===== Supplied records =====
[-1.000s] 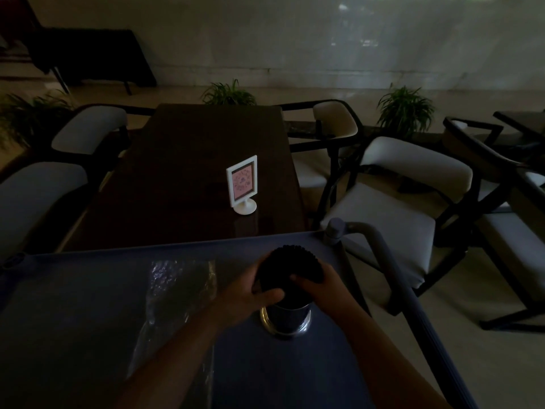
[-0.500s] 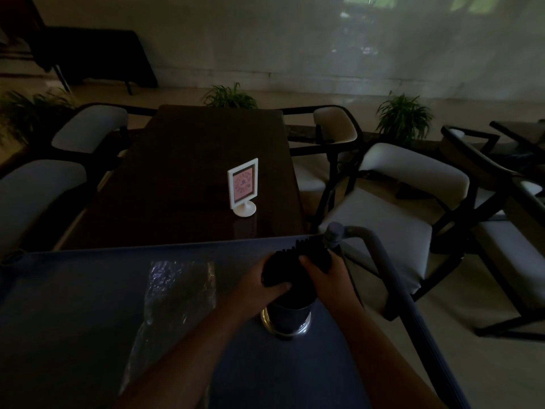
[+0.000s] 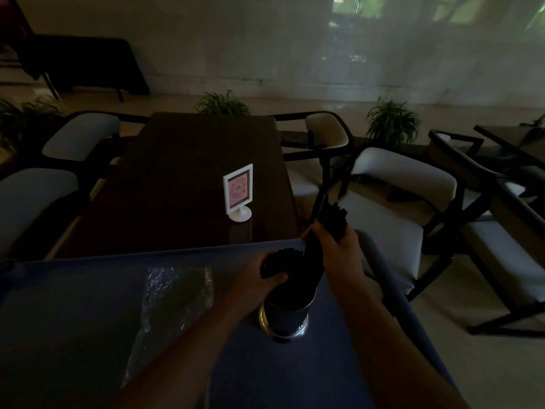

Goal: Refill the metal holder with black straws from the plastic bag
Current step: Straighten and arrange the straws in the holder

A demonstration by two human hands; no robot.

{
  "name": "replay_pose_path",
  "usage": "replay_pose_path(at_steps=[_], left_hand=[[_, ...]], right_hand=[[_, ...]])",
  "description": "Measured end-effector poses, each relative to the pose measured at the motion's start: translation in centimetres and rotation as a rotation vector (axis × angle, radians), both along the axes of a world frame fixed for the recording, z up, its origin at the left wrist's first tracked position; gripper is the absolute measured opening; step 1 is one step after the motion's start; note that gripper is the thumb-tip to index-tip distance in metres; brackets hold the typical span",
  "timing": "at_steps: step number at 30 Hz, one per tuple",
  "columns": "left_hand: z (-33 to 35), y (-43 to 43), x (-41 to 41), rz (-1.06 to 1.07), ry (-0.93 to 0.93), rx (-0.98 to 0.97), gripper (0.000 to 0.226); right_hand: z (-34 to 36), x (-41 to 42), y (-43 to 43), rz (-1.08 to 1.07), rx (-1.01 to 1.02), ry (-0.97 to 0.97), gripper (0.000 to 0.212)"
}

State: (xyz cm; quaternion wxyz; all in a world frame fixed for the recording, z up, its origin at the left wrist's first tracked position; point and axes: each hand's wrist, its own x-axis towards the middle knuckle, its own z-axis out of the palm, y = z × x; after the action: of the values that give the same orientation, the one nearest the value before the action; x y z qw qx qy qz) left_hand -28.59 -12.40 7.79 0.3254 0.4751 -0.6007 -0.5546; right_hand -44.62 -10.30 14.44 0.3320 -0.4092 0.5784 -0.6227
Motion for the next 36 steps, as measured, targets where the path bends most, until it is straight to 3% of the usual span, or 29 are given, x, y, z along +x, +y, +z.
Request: replay_pose_path(at_steps=[5,12,17,21,27,33,36], left_hand=[[0.9,0.1,0.1,-0.005,0.011,-0.041,0.039],[3.0,0.4,0.5,-0.006,0.041,-0.072,0.035],[4.1,0.3,0.8,0.069,0.102,-0.101,0.031],[5.6,0.8,1.2,0.028,0.082,-0.136,0.040],[6.9,1.8,-0.7,-0.078,-0.102,-0.342,0.062],[7.0,2.1,-2.3,-0.072,-0.075,-0.339,0.039],[7.2,2.5,-2.5,-0.073,-0.088,-0.364,0.032]], right_hand=[[2.5,-0.2,-0.5,-0.046,-0.065,0.031,0.021],[5.5,0.2,-0.3,-0.071,-0.142,0.012,0.008],[6.9,-0.2,0.2,-0.088,-0.169,-0.023,0.017],[8.1,-0.7,0.1,-0.110,-0.203,-0.059,0.027],[7.2,-0.3,0.4,-0.138,-0.178,-0.147,0.007],[6.6,0.5,1.4,-0.154,-0.165,-0.247,0.004],[6.4,1.0,1.5,-0.202,-0.124,-0.289,0.019]])
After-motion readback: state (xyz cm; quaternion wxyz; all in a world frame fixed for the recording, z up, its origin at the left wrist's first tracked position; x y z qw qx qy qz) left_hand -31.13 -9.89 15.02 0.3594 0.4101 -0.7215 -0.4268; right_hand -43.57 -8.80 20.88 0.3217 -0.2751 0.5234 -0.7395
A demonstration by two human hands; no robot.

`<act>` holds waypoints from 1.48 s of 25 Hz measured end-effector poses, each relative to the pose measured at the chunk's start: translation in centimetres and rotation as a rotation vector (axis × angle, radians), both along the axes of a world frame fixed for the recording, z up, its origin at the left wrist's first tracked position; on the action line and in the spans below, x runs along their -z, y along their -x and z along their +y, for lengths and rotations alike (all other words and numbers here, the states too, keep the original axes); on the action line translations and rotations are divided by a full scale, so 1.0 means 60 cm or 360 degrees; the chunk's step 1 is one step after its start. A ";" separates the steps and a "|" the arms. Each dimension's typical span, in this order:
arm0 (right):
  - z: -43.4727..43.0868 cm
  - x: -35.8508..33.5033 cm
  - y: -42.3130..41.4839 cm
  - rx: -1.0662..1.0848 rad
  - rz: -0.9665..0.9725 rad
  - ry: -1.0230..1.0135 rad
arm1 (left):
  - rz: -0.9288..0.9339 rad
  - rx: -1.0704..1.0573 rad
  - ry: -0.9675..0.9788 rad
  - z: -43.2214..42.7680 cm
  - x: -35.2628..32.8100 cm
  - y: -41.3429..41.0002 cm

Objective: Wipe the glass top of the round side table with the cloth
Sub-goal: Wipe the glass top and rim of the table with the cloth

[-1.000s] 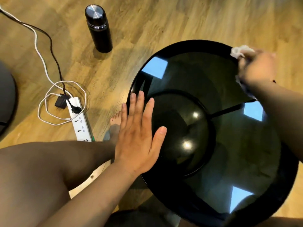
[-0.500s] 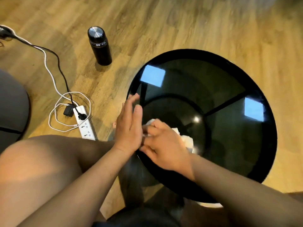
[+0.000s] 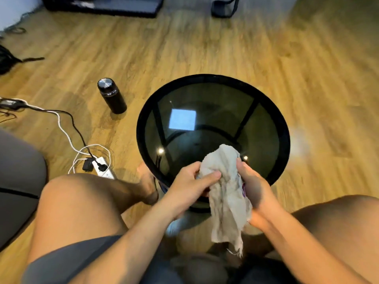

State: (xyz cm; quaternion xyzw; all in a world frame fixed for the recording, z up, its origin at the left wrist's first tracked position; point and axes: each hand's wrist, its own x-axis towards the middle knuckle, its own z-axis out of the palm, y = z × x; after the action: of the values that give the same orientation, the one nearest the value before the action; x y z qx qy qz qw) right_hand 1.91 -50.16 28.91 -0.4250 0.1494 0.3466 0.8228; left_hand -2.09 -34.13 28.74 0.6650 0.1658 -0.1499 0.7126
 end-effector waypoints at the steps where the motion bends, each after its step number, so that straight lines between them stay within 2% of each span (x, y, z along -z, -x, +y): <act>1: -0.004 -0.003 0.004 -0.0025 0.0026 -0.0005 | -0.0053 -0.0070 -0.0140 -0.005 -0.003 0.001; 3: -0.007 -0.019 0.008 -0.0152 -0.0099 0.0053 | -0.0101 -0.0237 -0.0278 -0.005 -0.010 0.002; 5: -0.008 -0.030 0.005 -0.0223 -0.0341 0.0312 | -0.0151 -0.0337 -0.0318 0.007 -0.028 0.005; 8: -0.011 -0.036 0.005 -0.0380 -0.0604 0.0606 | -0.0112 -0.0249 -0.0168 0.040 -0.066 0.009; 11: -0.009 -0.057 0.002 -0.0375 -0.0564 0.0420 | -0.0079 -0.0246 0.0287 0.059 -0.091 0.016; 13: -0.012 -0.069 -0.006 -0.0300 -0.0474 0.0233 | -0.0089 -0.0218 0.0361 0.059 -0.096 0.024; 14: -0.012 -0.070 -0.009 -0.0266 -0.0504 0.0274 | -0.0094 -0.0173 0.0298 0.060 -0.097 0.025; 17: -0.010 -0.060 -0.013 -0.0106 -0.0794 0.0917 | -0.0195 -0.0220 0.0038 0.071 -0.105 0.019; 18: -0.010 -0.056 -0.014 -0.0012 -0.0811 0.1030 | -0.0268 -0.0278 -0.0046 0.073 -0.107 0.014; 20: -0.017 -0.055 -0.021 0.0092 -0.0673 0.0871 | -0.0377 -0.0320 -0.0218 0.073 -0.104 0.007; 22: -0.027 -0.067 -0.028 0.0023 -0.0518 0.0494 | -0.0380 -0.0212 -0.0334 0.074 -0.095 0.007; 23: -0.032 -0.073 -0.027 -0.0053 -0.0473 0.0331 | -0.0398 -0.0088 -0.0492 0.079 -0.090 0.007; 25: -0.037 -0.082 -0.024 -0.0219 -0.0504 0.0165 | -0.0513 0.0246 -0.0997 0.088 -0.082 0.007; 27: -0.034 -0.082 -0.022 -0.0329 -0.0619 0.0196 | -0.0713 0.0487 -0.1479 0.086 -0.070 0.008; 29: -0.030 -0.077 -0.019 -0.0470 -0.0837 0.0484 | -0.0802 0.0575 -0.1732 0.083 -0.060 0.009; 32: -0.027 -0.062 -0.017 -0.0779 -0.1502 0.1502 | -0.0896 0.0626 -0.1937 0.093 -0.058 0.010; 33: -0.029 -0.064 -0.019 -0.0738 -0.1653 0.1700 | -0.0935 0.0624 -0.1943 0.099 -0.062 0.010; 34: -0.034 -0.067 -0.023 -0.0660 -0.1704 0.1760 | -0.0967 0.0606 -0.1850 0.104 -0.065 0.012; 35: -0.042 -0.069 -0.029 -0.0600 -0.1694 0.1727 | -0.0942 0.0576 -0.1626 0.105 -0.070 0.014; 37: -0.057 -0.075 -0.044 -0.0575 -0.1425 0.1395 | -0.0692 0.0465 -0.0920 0.102 -0.085 0.013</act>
State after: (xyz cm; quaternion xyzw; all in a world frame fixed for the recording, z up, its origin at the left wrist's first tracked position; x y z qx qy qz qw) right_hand 4.57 -53.57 33.39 -0.8430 -0.1541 0.1757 0.4846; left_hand -2.89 -27.98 33.81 0.8712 -0.0502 -0.0525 0.4856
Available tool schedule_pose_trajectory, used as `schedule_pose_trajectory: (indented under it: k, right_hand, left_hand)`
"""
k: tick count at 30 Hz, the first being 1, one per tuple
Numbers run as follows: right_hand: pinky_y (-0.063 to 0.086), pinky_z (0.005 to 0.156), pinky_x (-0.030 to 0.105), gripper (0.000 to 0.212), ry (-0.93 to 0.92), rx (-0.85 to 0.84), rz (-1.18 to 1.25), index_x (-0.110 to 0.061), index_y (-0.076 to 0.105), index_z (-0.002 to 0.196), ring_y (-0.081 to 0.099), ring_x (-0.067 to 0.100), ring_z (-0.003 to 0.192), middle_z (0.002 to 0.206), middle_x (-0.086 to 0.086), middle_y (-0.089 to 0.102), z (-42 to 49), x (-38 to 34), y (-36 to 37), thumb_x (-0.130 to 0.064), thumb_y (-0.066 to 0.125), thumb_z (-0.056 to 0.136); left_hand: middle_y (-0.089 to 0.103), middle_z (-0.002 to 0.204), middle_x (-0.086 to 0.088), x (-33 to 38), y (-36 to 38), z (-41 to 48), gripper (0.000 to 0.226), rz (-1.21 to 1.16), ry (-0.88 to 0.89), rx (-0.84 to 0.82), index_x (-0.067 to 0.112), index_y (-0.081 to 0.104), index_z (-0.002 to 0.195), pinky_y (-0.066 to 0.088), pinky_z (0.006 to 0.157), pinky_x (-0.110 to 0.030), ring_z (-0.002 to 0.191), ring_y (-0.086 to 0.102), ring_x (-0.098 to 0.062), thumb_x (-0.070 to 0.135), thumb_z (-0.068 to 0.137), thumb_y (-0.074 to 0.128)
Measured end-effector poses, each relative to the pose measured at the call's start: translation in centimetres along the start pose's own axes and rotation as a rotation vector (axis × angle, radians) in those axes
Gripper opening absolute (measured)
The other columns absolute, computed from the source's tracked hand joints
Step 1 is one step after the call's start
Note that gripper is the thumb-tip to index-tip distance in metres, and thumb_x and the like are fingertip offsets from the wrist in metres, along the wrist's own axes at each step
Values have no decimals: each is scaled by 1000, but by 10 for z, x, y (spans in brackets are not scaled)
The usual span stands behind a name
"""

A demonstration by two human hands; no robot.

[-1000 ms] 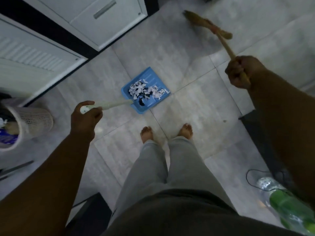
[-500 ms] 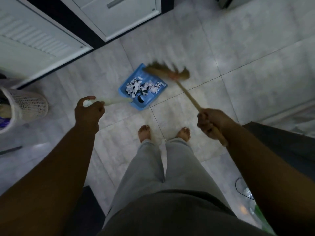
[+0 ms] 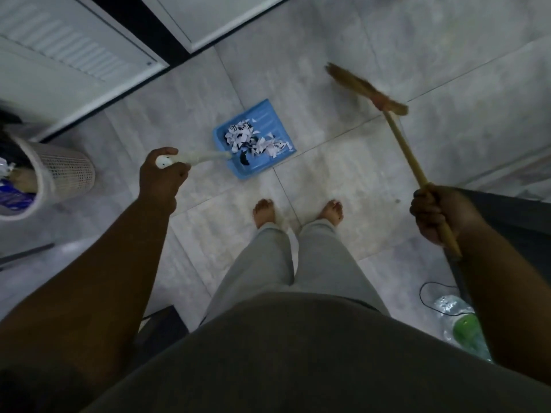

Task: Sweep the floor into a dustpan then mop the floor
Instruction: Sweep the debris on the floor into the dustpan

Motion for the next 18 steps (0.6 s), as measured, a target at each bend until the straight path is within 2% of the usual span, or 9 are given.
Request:
schedule_pose_trajectory:
  k: [4, 7, 11, 15, 18]
  right_hand:
    - [20, 30, 12, 38, 3, 75, 153, -22, 37, 69, 28, 3, 32, 47, -9, 34, 11, 50, 7, -35, 33, 104]
    - [20, 34, 10, 39, 90, 94, 209, -20, 39, 69, 28, 3, 32, 47, -7, 36, 11, 103, 18, -34, 34, 104]
    - [21, 29, 11, 42, 267, -20, 129, -19, 38, 68, 30, 5, 27, 44, -5, 36, -2, 164, 32, -35, 27, 105]
    - [27, 26, 14, 42, 377, -144, 118, -16, 43, 69, 34, 7, 28, 46, -5, 38, -27, 193, 36, -37, 31, 103]
    - [30, 27, 16, 35, 387, -203, 93, -15, 47, 71, 36, 7, 30, 49, -5, 39, -47, 194, 37, -36, 38, 98]
  left_hand:
    - [65, 85, 10, -15, -31, 1, 41, 114, 52, -36, 35, 64, 85, 55, 62, -16, 70, 64, 0, -3, 73, 74]
    - [66, 84, 11, -31, -51, -2, 40, 119, 66, -57, 35, 65, 85, 55, 65, -17, 69, 66, 3, -1, 73, 75]
    - [70, 72, 10, -54, -66, -10, 36, 8, 20, -44, 31, 65, 86, 57, 66, -19, 64, 67, 2, -3, 76, 73]
    - [65, 83, 4, -70, -72, -19, 32, -76, 10, -22, 27, 65, 90, 55, 61, -14, 62, 66, 5, -2, 79, 73]
    - [64, 85, 4, -77, -75, -22, 28, -111, -10, -11, 18, 65, 100, 54, 60, -12, 62, 65, 5, -2, 81, 73]
Point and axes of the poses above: each hand's wrist, its own z-axis towards the middle knuckle, its own y-axis out of the palm, x = y × z, the point moved 5 cm from there along z, towards the middle knuckle
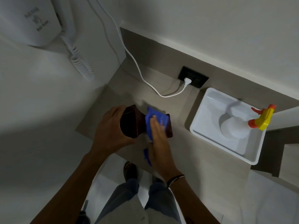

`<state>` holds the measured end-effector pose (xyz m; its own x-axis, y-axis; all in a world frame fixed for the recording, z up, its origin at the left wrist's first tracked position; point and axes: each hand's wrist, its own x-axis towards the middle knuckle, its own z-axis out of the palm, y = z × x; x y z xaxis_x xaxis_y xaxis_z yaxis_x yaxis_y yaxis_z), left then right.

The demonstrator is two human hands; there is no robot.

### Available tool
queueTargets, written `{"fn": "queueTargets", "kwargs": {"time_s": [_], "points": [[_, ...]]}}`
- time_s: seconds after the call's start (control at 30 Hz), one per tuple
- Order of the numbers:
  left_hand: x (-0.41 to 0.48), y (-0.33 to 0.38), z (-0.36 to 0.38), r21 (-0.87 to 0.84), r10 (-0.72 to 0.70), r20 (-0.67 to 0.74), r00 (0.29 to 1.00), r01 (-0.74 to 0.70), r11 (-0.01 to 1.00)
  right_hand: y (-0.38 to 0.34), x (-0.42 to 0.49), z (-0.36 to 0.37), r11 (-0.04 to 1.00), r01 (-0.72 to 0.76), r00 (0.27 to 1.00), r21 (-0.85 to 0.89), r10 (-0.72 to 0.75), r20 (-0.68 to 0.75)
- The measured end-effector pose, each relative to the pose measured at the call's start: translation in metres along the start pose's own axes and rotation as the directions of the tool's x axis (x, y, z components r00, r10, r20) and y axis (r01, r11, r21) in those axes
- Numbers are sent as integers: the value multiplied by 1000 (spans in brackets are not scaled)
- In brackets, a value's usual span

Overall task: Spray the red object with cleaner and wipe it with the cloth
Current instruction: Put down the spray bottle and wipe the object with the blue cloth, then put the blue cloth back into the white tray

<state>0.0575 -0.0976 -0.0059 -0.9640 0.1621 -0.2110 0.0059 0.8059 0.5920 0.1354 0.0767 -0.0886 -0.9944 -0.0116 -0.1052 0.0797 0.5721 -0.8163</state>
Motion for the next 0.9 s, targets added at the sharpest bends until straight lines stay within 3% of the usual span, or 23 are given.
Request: {"fn": "queueTargets", "kwargs": {"time_s": [0.07, 0.13, 0.27, 0.47, 0.67, 0.9], "points": [[3, -1, 2, -1, -15, 40, 999, 15, 1000, -27, -3, 24, 985, 123, 992, 124, -120, -27], [3, -2, 0, 13, -18, 55, 998, 18, 1000, -31, -3, 32, 976, 148, 988, 158, -139, -63], [-1, 7, -3, 25, 29, 16, 999, -30, 999, 13, -10, 1, 990, -129, 979, 52, 135, -151], [32, 28, -9, 157, 252, 107, 962, -267, 951, 38, -9, -59, 919, -247, 880, 307, 346, -326], [70, 61, -6, 334, 456, 202, 867, -499, 800, 33, -12, -86, 872, -228, 829, 433, 407, -384], [72, 63, -2, 320, 512, 204, 834, -551, 771, 27, -9, -103, 907, -183, 820, 380, 355, -450]]}}
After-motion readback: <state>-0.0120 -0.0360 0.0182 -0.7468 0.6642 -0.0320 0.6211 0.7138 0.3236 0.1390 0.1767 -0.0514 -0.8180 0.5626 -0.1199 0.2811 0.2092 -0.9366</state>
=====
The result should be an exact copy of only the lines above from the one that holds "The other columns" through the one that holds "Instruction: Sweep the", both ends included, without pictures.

> **Answer space**
The other columns absolute, computed from the source's tracked hand joints
Step 1 is one step after the call's start
Note that gripper is the thumb-tip to index-tip distance in metres, and thumb_x and the like are fingertip offsets from the wrist in metres, along the wrist's own axes at each step
Values have no decimals: each is scaled by 1000, but by 10 for z, x, y (spans in brackets are not scaled)
The usual span stands behind a name
"""

A demonstration by two human hands; no robot.

[-1000 ms] 
[-500 ms] 
[+0 ms] 

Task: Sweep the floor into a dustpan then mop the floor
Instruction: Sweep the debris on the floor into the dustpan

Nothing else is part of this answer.